Ainsi, afin d'enrayer ce phénomène de ver qui utilise la messagerie comme vecteur de propagation, il est nécessaire de prendre quelques précautions élémentaires :

  • filtrer avec un anti-virus à jour tous les e-mails entrants et sortants du réseau interne,
  • empêcher le relayage au niveau des serveurs de messagerie (contrôle sur les adresses e-mails ET sur les adresses IP des connexions),
  • filtrer sur le garde-barrières le trafic sortant (en plus du trafic entrant),
  • filtrer les trafics inter-LAN pour empêcher les envois d'e-mails internes de façon autonome.

En conclusion …

On peut constater que les vers arrivent aujourd'hui à utiliser des fonctionnalités de messagerie de plus en plus évoluées afin de tromper la vigilance des utilisateurs. Ces fonctionnalités remettent parfois en cause les recommandations des formations de sensibilisation à la sécurité qui préconisent de ne pas ouvrir d'e-mails provenant d'un destinataire non sûr. Avec "Bagle" ou "MyDoom", un e-mail infecté peut sembler "provenir" d'une personne connue et représenter également un risque réel.

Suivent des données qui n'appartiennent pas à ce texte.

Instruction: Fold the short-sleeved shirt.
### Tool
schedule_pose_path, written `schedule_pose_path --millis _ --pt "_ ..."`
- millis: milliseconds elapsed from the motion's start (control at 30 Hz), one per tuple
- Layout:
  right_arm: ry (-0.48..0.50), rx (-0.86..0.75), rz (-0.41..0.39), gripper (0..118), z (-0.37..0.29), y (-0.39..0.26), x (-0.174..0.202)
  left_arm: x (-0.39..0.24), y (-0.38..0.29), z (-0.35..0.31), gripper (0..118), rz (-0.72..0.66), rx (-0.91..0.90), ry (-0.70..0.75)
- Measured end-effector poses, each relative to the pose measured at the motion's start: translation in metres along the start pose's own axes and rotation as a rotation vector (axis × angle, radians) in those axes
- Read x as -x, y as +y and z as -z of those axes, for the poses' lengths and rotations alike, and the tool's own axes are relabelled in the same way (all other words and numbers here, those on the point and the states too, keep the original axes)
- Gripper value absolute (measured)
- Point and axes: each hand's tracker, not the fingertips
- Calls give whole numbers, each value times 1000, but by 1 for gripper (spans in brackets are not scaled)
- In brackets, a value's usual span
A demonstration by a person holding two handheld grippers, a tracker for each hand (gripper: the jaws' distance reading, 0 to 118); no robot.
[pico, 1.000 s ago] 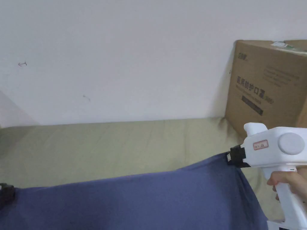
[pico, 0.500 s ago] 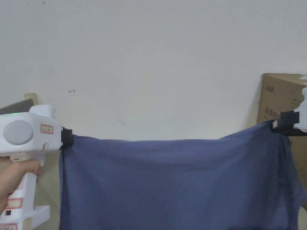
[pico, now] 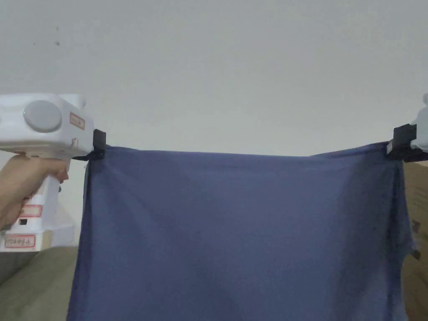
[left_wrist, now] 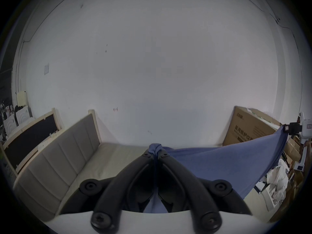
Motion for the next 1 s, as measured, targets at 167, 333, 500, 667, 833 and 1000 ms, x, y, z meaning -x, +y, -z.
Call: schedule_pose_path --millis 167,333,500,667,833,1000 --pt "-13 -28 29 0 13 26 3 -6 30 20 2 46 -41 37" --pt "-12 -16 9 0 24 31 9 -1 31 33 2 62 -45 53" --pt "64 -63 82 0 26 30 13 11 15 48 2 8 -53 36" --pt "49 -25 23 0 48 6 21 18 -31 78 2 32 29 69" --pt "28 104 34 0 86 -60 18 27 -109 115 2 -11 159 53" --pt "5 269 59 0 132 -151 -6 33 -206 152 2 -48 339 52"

Un effet de bords de ces nouvelles techniques virales sont les problèmes de notification des anti-virus lors des détections. En effet, du fait que le champ relatif à l'émetteur est forgé, les anti-virus envoient leurs messages de notification à de mauvaises adresses, ce qui a tendance à générer un phénomène de Spam. Cet aspect avait été abordé dans le Bulletin Sécurité n°72 du mois de septembre 2003.